# [TASK ITEM]
Copy out each line of the data that holds the word "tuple".

# [Dataset entries]

━━━

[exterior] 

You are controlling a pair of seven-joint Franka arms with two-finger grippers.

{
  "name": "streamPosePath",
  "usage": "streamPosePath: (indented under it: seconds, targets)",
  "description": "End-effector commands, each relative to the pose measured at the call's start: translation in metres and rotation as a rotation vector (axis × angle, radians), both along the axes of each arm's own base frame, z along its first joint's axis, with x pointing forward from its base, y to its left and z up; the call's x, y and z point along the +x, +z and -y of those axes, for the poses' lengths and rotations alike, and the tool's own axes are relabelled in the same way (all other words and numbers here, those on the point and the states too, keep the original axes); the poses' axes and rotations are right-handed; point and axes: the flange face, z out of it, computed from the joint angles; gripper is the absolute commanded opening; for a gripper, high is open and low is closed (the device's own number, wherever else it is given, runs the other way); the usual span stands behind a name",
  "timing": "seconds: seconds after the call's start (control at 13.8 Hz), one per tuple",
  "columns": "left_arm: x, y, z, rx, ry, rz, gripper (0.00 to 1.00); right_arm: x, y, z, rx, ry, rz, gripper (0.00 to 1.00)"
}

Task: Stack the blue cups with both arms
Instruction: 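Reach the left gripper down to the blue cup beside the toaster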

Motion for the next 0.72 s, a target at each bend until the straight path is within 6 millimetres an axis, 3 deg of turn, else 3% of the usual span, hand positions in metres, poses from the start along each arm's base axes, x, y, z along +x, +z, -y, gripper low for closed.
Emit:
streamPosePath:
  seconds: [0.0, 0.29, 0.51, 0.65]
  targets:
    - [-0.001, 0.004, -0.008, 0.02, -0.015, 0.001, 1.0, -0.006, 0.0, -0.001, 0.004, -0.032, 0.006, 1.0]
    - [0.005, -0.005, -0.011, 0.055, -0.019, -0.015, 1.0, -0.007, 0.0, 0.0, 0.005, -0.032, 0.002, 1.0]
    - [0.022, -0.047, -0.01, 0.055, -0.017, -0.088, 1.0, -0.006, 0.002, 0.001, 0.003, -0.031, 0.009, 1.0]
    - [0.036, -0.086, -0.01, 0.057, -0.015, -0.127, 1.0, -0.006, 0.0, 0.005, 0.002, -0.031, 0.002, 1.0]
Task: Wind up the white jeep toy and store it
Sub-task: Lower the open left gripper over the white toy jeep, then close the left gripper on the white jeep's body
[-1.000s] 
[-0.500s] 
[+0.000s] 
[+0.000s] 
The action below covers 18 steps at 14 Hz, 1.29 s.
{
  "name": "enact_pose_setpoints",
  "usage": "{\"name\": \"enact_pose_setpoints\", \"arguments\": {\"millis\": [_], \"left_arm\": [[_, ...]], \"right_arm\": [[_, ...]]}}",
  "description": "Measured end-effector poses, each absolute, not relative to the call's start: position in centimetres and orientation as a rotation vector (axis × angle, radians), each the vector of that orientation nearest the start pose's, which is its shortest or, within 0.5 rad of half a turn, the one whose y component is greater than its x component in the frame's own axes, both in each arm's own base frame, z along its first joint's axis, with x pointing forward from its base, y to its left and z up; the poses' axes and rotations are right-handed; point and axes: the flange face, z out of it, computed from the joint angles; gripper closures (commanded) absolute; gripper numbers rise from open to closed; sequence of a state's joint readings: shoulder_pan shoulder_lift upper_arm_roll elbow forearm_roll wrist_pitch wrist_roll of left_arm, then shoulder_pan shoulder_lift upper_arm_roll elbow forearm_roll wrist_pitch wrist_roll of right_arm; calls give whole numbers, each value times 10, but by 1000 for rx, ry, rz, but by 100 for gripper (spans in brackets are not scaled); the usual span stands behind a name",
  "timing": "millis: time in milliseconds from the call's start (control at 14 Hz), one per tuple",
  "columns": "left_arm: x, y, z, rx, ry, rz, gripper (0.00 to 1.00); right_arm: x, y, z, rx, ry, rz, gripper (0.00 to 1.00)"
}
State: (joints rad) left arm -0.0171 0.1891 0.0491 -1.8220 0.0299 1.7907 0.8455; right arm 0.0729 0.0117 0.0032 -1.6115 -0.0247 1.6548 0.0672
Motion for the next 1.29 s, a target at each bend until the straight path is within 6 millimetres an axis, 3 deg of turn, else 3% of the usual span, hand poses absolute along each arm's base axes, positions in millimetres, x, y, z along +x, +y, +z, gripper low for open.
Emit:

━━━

# [OUTPUT FOR THIS TASK]
  "timing": "seconds: seconds after the call's start (control at 13.8 Hz), one per tuple",
  "timing": "millis: time in milliseconds from the call's start (control at 14 Hz), one per tuple",

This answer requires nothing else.